Saiba diferenciar ciúme normal do patológico

 

Dizem que o ciúme é o tempero da relação. Pode até ser verdade quando é algo saudável. Porém, há casos em que o ciúme extrapola e torna-se um verdadeiro problema no relacionamento. O que era para ser um gesto de amor se transforma em uma doença. Mas como saber diferenciar o ciúme normal do patológico? Especialistas da Clínica Terapêutica Viva explicam que ciúme é normal até o momento em que não acarreta sofrimento e prejuízos nas relações interpessoais, familiares e do trabalho.

Outro ponto é que o ciumento patológico não tem um motivo para sentir tanta desconfiança. “O ciúmes normal é baseado em fatos, enquanto o ciúme patológico procura por fatos, sendo influenciado por pensamentos de que há uma ameaça, sem qualquer evidência para isso”, explica o psicólogo Diego Alano, da Clínica Viva.

Segundo a psicóloga Vanisa Viapiana, da Clínica Viva, na psicologia, o ciúme pode ser visto como um sintoma. “Quando esta emoção é intensa o suficiente para trazer prejuízos sociais é importante fazer uma avaliação diagnóstica para verificar se não é sintoma de outra patologia como o TOC, transtorno da personalidade ou um episódio delirante”, esclarece.

Mas a pergunta que não quer calar: como lidar com uma pessoa ciumenta?

Quando há evidências de ciúme patológico, o cônjuge pode ficar preocupado, querendo saber o que fazer. O psicólogo Diego relata que o parceiro precisa saber que a série de comportamentos ligados ao ciúme leva tempo para ser desaprendida. E não deve reforçar tais atitudes, como dizer ou demonstrar mais afeto quando o cônjuge demonstra ciúme.

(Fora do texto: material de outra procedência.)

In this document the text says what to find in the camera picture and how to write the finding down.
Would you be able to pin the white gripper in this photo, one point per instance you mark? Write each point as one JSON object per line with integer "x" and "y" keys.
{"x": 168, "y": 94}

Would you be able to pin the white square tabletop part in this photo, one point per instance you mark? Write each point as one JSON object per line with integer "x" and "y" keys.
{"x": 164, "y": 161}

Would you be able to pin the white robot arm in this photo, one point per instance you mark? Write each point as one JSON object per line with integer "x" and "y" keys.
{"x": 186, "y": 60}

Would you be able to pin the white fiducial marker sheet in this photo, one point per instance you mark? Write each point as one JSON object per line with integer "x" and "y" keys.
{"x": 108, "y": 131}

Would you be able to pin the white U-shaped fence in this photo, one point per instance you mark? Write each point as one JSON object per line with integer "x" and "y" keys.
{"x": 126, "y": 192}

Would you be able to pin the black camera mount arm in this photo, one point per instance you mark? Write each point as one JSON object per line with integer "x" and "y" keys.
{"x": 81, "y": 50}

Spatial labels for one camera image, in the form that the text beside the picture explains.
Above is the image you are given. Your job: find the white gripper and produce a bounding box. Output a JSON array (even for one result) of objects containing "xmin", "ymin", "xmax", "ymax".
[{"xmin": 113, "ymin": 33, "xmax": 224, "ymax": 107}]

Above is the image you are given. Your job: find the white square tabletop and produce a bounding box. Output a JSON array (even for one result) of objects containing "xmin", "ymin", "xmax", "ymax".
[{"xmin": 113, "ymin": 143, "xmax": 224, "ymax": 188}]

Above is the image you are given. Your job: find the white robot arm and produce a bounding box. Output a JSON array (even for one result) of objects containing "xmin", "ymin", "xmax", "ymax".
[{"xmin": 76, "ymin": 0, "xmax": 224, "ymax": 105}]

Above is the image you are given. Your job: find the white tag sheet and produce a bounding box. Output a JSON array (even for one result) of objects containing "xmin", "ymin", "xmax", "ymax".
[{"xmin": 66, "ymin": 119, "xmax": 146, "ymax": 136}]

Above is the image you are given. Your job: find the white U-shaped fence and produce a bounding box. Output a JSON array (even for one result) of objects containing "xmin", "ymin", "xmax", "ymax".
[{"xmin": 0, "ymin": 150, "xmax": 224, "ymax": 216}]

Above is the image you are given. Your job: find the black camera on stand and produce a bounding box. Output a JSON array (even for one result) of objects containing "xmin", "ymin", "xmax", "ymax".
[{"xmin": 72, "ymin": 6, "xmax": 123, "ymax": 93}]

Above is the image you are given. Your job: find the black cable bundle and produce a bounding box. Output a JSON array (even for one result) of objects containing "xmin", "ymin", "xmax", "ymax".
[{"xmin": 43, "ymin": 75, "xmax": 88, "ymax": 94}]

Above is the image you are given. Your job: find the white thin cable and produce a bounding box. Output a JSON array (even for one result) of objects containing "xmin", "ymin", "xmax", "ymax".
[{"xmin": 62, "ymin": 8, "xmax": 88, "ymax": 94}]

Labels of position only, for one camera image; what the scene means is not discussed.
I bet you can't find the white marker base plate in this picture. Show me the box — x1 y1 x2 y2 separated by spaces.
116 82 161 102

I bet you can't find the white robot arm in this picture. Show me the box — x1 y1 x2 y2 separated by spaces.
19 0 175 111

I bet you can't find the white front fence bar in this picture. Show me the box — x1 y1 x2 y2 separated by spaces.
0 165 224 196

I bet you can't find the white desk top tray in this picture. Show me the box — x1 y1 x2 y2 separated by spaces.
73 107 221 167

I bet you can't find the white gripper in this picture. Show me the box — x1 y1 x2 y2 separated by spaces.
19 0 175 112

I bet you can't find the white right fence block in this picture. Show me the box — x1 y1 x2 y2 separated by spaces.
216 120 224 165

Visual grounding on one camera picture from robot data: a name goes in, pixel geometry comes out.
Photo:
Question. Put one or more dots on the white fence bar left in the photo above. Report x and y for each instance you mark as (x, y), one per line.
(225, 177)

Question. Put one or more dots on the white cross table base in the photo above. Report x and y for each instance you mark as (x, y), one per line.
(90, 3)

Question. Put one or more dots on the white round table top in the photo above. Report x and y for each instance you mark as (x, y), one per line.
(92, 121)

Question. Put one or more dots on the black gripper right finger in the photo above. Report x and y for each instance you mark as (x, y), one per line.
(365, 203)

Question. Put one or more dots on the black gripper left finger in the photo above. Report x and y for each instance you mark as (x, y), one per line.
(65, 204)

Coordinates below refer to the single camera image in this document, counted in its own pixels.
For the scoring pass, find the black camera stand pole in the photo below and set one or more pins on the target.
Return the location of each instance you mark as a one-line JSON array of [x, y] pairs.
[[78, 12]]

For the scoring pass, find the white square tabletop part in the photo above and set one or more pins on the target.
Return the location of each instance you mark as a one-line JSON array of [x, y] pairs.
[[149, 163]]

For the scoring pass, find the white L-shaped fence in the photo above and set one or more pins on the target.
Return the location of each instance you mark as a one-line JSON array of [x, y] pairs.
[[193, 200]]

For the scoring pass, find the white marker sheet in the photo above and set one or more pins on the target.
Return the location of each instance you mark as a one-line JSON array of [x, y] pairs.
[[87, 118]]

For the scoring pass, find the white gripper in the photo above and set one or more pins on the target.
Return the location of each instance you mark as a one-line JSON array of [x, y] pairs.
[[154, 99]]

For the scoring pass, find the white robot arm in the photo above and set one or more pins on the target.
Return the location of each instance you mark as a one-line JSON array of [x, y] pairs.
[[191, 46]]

Por tratar-se de um distúrbio emocional, o ciúme patológico deve ser tratado. Vanisa explica que, primeiramente, é preciso saber se há um outro transtorno associado ao ciúmes. Para isso, é preciso um diagnóstico clínico. “Mesmo quando não há outro transtorno, é importante cuidar dos pensamentos disfuncionais e analisar as situações da relação que possam reforçar o ciúme excessivo”, afirma a psicóloga.